**What this task involves**
Hunt through the entries for the word "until" and copy each line in which it appears.
[Provided information Boundary: Start]
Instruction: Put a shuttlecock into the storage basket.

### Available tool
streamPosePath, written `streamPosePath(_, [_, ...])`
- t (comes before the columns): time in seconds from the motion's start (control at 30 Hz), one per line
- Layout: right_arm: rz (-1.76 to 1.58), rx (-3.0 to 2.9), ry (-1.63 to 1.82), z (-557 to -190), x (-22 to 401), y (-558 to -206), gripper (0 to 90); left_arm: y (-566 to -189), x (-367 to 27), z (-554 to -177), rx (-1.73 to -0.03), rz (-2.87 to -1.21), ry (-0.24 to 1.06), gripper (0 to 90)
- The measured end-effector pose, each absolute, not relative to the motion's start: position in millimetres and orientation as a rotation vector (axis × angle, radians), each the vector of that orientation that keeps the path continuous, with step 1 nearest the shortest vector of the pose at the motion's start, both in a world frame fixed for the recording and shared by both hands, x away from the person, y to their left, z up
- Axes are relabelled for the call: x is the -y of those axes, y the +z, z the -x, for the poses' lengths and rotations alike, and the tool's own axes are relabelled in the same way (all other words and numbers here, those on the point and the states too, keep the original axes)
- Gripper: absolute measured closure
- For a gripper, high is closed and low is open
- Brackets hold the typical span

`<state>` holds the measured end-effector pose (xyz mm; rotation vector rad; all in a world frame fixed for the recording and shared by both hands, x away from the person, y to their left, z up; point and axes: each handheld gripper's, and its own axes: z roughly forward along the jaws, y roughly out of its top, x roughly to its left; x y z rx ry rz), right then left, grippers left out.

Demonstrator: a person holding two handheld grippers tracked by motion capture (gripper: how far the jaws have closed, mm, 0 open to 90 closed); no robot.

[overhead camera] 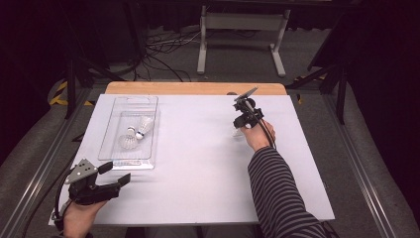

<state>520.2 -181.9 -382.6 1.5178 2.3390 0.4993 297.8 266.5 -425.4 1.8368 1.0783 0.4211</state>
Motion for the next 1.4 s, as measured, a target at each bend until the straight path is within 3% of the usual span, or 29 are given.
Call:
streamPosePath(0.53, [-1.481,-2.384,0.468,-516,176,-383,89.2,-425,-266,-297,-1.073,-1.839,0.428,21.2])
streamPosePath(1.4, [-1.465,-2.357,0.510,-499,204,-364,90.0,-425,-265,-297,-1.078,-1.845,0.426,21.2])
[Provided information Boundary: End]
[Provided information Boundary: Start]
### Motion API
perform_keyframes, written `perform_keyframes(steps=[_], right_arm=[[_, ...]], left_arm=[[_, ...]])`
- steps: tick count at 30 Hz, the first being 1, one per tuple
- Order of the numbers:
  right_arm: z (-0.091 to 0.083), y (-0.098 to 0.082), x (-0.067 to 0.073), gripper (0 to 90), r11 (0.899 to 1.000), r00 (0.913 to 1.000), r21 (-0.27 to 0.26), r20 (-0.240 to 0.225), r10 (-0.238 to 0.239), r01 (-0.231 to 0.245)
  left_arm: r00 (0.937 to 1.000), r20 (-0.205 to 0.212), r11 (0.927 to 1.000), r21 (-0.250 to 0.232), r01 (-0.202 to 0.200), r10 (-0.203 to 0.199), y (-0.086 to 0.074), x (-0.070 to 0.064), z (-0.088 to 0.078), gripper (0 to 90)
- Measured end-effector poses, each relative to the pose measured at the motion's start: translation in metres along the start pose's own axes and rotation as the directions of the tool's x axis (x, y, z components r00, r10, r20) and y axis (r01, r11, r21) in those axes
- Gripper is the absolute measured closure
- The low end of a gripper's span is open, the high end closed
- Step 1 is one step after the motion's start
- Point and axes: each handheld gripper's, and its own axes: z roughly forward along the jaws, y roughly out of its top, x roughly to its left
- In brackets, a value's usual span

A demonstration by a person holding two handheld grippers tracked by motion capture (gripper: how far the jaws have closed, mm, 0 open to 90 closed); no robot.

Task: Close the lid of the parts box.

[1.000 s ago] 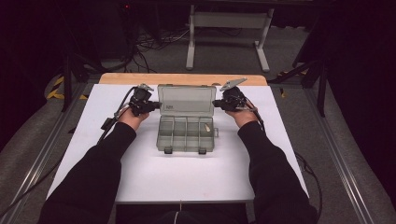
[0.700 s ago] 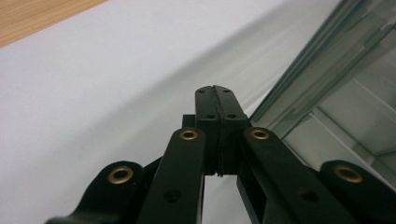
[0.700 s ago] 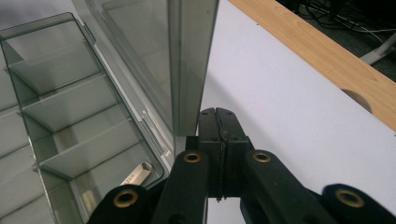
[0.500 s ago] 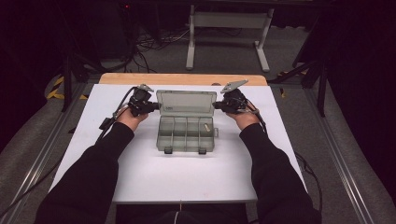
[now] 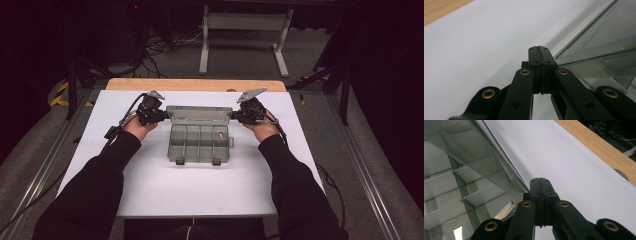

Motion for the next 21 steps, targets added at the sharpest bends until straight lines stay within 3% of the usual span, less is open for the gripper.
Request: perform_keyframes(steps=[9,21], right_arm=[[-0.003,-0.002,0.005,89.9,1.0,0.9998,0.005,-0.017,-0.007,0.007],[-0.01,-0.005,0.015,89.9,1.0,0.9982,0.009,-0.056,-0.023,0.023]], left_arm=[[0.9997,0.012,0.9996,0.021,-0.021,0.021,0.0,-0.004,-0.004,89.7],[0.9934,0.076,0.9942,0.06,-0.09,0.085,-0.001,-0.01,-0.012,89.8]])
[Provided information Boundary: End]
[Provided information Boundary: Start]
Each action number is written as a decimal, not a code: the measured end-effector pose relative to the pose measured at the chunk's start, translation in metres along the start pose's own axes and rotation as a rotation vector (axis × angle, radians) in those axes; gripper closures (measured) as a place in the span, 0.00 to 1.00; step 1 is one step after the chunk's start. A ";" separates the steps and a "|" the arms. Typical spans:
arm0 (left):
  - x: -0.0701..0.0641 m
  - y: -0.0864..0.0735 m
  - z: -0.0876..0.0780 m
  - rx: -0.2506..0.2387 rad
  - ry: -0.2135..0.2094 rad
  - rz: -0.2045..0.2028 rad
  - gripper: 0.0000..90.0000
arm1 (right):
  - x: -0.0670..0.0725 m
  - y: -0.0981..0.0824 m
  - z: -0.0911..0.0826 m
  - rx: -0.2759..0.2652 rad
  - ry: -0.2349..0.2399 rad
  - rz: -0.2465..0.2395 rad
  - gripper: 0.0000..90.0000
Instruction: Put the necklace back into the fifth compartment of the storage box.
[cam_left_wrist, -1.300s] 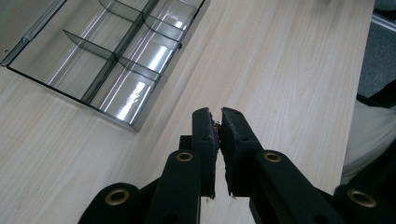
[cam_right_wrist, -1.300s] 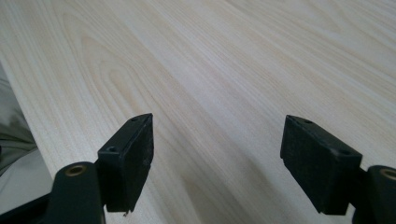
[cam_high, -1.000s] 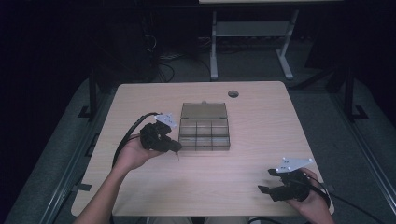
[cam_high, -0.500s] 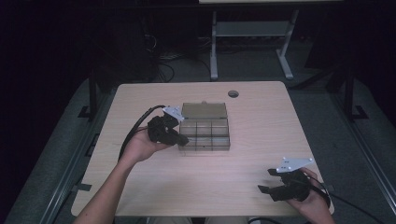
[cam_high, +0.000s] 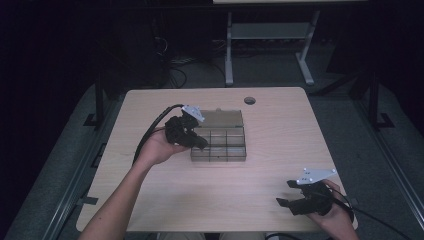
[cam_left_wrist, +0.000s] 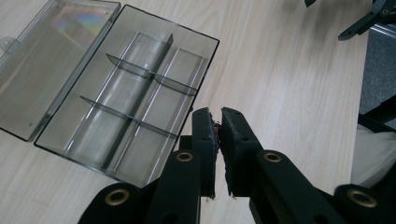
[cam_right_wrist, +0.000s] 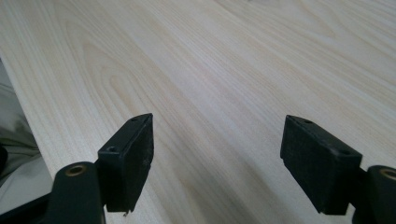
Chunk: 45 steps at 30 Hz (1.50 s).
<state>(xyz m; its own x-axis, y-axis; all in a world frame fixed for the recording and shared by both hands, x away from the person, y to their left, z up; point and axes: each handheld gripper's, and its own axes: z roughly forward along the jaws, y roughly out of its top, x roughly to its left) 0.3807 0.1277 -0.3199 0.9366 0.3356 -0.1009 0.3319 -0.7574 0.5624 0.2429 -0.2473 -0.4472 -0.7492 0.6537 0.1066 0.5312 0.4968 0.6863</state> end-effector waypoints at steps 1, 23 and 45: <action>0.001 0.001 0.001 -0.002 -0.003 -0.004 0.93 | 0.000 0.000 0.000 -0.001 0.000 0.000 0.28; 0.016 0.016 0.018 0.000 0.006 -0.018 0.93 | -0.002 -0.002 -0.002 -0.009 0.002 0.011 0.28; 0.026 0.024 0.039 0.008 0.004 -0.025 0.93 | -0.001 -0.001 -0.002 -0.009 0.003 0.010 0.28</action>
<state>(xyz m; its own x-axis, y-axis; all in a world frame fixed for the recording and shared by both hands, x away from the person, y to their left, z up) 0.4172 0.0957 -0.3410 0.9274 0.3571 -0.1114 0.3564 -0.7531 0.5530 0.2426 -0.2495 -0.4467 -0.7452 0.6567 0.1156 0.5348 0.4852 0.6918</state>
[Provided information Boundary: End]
**Response to the task**
Motion for the next 1.4 s, as measured, a target at each bend until the straight path is within 3% of the usual span, or 29 are given.
Motion for the next 21 steps, targets added at the sharpest bends until straight lines stay within 3% of the usual span, less is open for the gripper.

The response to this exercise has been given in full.